| PROBLEM REQUIREMENTS |
Transcribe the stretch of entries below from the line with "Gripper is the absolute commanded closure" through the line with "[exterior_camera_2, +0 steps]", exactly and with both ends included; leave out all other lines.

| DATA TO PROCESS |
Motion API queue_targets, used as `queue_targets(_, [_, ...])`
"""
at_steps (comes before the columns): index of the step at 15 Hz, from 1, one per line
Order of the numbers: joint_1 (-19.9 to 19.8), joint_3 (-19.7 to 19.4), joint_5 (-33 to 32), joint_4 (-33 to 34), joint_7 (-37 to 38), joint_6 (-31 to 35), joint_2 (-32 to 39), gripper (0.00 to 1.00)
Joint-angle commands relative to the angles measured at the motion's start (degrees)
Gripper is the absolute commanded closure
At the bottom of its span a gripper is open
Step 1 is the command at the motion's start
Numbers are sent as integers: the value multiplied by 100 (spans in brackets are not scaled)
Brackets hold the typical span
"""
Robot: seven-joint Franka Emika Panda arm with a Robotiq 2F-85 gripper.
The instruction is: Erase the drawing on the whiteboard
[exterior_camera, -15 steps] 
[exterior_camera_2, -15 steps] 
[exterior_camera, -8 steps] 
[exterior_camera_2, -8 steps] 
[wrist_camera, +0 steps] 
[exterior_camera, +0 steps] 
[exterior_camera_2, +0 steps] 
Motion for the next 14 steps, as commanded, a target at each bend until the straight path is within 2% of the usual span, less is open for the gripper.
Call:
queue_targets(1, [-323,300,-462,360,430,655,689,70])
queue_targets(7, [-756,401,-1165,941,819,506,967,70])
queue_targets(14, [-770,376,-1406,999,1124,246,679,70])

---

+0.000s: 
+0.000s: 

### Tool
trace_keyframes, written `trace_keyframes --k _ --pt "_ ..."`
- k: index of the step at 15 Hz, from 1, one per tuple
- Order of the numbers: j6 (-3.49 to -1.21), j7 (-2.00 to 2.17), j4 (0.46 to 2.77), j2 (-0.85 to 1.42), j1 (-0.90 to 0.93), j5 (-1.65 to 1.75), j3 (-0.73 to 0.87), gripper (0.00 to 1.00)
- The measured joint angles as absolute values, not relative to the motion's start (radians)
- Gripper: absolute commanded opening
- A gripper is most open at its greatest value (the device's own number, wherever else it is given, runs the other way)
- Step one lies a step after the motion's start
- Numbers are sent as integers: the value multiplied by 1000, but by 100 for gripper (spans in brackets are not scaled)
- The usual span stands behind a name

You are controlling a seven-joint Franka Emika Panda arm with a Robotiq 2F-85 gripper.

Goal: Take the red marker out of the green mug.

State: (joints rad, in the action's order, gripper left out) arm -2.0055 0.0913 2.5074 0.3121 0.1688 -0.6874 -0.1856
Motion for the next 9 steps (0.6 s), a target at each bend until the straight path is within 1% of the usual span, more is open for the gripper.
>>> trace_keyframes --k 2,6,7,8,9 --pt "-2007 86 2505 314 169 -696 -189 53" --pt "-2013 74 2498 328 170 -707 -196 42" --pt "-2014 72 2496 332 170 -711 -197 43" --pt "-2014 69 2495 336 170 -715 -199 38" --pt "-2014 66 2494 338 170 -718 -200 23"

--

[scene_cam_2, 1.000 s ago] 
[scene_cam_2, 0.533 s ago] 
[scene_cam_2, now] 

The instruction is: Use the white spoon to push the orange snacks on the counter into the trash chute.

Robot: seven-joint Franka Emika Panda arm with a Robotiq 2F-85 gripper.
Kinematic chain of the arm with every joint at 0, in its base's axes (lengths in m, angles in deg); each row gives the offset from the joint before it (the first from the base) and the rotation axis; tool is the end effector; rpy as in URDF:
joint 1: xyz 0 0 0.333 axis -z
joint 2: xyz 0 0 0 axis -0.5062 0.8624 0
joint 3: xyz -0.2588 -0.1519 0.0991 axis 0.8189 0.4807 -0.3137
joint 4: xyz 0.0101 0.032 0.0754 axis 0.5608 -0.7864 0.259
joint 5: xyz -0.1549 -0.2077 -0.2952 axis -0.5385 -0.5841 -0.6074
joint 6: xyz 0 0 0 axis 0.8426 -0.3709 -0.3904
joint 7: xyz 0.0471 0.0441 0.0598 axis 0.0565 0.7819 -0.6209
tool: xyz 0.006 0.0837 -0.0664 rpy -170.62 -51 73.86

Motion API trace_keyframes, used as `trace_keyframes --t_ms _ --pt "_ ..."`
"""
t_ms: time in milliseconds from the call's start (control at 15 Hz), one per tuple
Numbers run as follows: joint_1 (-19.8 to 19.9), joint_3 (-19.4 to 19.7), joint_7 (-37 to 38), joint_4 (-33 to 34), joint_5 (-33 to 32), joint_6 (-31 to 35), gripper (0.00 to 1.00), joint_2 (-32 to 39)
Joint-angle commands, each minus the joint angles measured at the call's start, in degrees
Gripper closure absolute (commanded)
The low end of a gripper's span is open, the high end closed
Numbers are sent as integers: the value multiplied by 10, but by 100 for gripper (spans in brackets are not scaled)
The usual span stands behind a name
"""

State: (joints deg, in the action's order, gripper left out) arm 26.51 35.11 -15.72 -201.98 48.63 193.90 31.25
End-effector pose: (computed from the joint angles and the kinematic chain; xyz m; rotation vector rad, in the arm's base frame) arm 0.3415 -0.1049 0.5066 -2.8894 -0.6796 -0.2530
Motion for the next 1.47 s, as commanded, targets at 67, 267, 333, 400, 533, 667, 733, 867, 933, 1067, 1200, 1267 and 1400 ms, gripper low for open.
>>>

| SOLUTION FOR THIS EXERCISE |
Gripper is the absolute commanded closure
At the bottom of its span a gripper is open
Step 1 is the command at the motion's start
Numbers are sent as integers: the value multiplied by 100 (spans in brackets are not scaled)
Brackets hold the typical span
"""
Robot: seven-joint Franka Emika Panda arm with a Robotiq 2F-85 gripper.
The instruction is: Erase the drawing on the whiteboard
[exterior_camera, -15 steps] 
[exterior_camera_2, -15 steps] 
[exterior_camera, -8 steps] 
[exterior_camera_2, -8 steps] 
[wrist_camera, +0 steps] 
[exterior_camera, +0 steps] 
[exterior_camera_2, +0 steps] 

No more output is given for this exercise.